▸ **What to do**
Set down the records below in full, exactly as they read.

[Saved data entries]
Segment Open
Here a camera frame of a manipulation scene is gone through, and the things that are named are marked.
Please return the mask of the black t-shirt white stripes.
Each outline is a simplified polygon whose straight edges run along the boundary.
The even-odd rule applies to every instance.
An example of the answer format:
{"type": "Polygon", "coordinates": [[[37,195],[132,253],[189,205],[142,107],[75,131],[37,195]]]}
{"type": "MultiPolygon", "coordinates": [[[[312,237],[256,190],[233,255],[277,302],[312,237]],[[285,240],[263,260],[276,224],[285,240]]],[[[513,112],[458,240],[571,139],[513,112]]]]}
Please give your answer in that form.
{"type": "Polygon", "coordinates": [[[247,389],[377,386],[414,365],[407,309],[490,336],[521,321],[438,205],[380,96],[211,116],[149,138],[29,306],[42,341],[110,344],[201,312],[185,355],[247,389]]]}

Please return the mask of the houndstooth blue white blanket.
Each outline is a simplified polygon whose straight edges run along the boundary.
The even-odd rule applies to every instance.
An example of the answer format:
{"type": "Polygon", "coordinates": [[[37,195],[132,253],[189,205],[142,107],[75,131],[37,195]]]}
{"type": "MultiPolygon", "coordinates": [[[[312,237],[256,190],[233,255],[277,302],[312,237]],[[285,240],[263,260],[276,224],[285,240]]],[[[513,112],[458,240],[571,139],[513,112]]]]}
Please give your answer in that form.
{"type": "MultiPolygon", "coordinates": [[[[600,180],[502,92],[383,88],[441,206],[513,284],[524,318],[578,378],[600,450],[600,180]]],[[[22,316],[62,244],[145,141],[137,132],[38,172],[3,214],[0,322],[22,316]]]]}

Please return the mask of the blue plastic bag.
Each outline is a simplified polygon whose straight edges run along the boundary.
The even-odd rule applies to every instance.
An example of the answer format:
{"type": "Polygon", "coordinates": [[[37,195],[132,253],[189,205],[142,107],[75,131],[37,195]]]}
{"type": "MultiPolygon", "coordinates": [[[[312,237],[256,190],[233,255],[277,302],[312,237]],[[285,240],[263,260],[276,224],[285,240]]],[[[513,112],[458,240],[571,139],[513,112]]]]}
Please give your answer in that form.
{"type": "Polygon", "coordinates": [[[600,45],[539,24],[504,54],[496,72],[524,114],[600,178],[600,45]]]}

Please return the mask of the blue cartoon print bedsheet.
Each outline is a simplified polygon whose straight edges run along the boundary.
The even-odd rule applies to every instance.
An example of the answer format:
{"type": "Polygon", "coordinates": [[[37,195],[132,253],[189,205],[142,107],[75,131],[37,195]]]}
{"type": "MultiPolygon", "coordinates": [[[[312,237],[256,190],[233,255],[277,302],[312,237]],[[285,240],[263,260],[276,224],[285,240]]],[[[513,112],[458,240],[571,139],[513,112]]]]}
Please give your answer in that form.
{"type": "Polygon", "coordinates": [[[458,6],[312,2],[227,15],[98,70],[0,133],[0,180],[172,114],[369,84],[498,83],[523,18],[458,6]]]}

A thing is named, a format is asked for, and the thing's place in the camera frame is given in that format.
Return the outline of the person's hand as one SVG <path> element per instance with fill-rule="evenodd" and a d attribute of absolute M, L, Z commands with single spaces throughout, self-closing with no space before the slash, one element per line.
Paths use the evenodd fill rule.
Segment Closed
▸ **Answer for this exercise**
Here a camera frame of a manipulation scene is gone through, and the things that are named are marked.
Please return the mask of the black t-shirt white stripes.
Each outline is a simplified polygon whose straight edges run along the boundary.
The even-odd rule applies to every instance.
An example of the answer format:
{"type": "Polygon", "coordinates": [[[37,195],[132,253],[189,205],[142,107],[75,131],[37,195]]]}
{"type": "MultiPolygon", "coordinates": [[[[312,237],[256,190],[233,255],[277,302],[312,237]],[[285,240],[263,260],[276,224],[285,240]]],[[[513,112],[458,240],[571,139],[513,112]]]]}
Please give your answer in that form.
{"type": "Polygon", "coordinates": [[[247,389],[377,386],[414,365],[407,309],[490,336],[521,321],[438,205],[380,96],[211,116],[149,138],[29,306],[42,341],[110,344],[201,312],[185,355],[247,389]]]}

Please return the mask of the houndstooth blue white blanket.
Each outline is a simplified polygon whose straight edges run along the boundary.
The even-odd rule applies to every instance.
An example of the answer format:
{"type": "Polygon", "coordinates": [[[37,195],[132,253],[189,205],[142,107],[75,131],[37,195]]]}
{"type": "MultiPolygon", "coordinates": [[[[312,237],[256,190],[233,255],[277,302],[312,237]],[[285,240],[263,260],[276,224],[285,240]]],[[[513,112],[458,240],[571,139],[513,112]]]]}
Please give your answer in that form.
{"type": "MultiPolygon", "coordinates": [[[[600,180],[502,92],[383,88],[441,206],[513,284],[524,318],[578,378],[600,450],[600,180]]],[[[22,316],[62,244],[145,141],[137,132],[38,172],[3,214],[0,322],[22,316]]]]}

Please return the mask of the blue plastic bag.
Each outline is a simplified polygon whose straight edges run along the boundary.
The even-odd rule applies to every instance.
An example of the answer format:
{"type": "Polygon", "coordinates": [[[37,195],[132,253],[189,205],[142,107],[75,131],[37,195]]]}
{"type": "MultiPolygon", "coordinates": [[[[312,237],[256,190],[233,255],[277,302],[312,237]],[[285,240],[263,260],[276,224],[285,240]]],[[[513,112],[458,240],[571,139],[513,112]]]]}
Please give your answer in that form.
{"type": "Polygon", "coordinates": [[[600,45],[539,24],[504,54],[496,72],[524,114],[600,178],[600,45]]]}

Please return the mask of the blue cartoon print bedsheet.
Each outline is a simplified polygon whose straight edges run along the boundary.
The even-odd rule applies to every instance.
An example of the answer format:
{"type": "Polygon", "coordinates": [[[37,195],[132,253],[189,205],[142,107],[75,131],[37,195]]]}
{"type": "MultiPolygon", "coordinates": [[[[312,237],[256,190],[233,255],[277,302],[312,237]],[[285,240],[263,260],[276,224],[285,240]]],[[[513,112],[458,240],[571,139],[513,112]]]]}
Please give your answer in that form.
{"type": "Polygon", "coordinates": [[[458,6],[312,2],[227,15],[98,70],[0,133],[0,180],[172,114],[369,84],[498,83],[523,18],[458,6]]]}

A thing is named, a format is asked for, and the thing's place in the camera frame is given in that format.
Return the outline of the person's hand as one SVG <path> element per instance with fill-rule="evenodd" and a d attribute of absolute M, L, Z commands with single spaces throughout, self-closing with no space before the slash, one element per line.
Paths use the evenodd fill rule.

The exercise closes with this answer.